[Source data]
------------

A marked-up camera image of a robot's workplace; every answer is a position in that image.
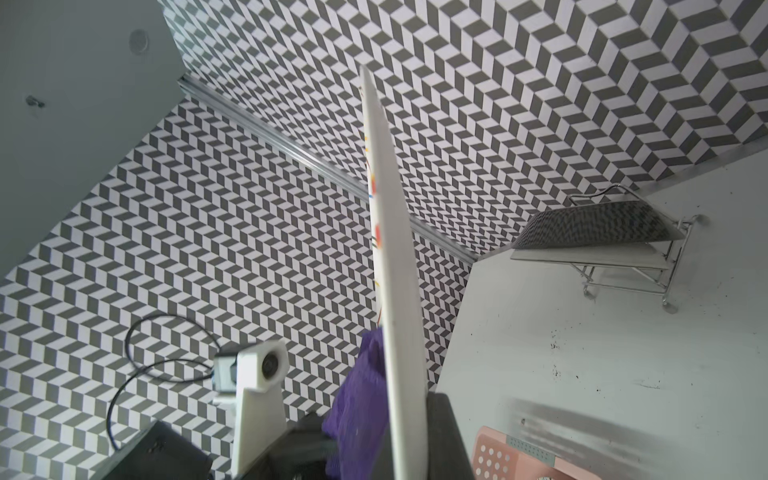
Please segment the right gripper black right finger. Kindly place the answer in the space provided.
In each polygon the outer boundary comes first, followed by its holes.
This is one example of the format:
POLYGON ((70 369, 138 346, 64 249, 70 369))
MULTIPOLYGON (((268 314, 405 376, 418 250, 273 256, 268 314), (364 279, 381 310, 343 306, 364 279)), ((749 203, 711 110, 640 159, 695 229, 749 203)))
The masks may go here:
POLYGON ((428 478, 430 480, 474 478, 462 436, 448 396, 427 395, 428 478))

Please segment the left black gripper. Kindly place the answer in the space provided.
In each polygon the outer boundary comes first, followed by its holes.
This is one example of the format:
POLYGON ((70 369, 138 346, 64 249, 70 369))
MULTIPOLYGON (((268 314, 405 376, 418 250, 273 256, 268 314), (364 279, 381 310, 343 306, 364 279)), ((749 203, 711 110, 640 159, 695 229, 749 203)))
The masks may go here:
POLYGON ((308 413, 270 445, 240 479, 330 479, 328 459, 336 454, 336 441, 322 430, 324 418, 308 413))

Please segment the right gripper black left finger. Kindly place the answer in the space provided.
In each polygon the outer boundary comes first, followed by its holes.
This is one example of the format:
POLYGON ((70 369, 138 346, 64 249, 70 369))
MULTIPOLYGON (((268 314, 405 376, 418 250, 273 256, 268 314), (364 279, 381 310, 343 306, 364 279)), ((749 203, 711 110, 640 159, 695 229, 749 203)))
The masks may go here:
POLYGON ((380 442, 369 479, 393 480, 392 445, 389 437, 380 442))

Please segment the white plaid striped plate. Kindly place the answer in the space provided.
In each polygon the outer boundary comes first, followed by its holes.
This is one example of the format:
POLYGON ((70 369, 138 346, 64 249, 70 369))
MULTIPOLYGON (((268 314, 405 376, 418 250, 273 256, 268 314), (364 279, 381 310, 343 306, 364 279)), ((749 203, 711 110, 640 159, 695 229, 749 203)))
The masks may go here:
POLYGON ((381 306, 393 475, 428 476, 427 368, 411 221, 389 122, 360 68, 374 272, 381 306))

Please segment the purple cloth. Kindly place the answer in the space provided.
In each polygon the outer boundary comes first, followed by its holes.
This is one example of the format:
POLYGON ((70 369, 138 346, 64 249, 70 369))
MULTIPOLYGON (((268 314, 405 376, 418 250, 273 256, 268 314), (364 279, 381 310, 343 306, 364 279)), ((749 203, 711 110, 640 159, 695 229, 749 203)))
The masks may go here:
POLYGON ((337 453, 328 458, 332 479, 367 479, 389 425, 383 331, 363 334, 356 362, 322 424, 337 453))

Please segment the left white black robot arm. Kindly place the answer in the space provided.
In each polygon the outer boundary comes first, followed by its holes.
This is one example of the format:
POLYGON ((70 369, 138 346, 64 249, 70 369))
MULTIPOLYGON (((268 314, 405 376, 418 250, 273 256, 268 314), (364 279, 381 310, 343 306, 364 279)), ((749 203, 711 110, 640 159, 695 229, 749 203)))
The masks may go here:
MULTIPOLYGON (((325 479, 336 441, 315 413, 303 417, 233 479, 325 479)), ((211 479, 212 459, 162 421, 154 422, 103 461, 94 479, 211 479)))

------------

* Work required
Determine the number of lines in the data above that include the word "Kindly", then answer with that number alone.

* Output below
6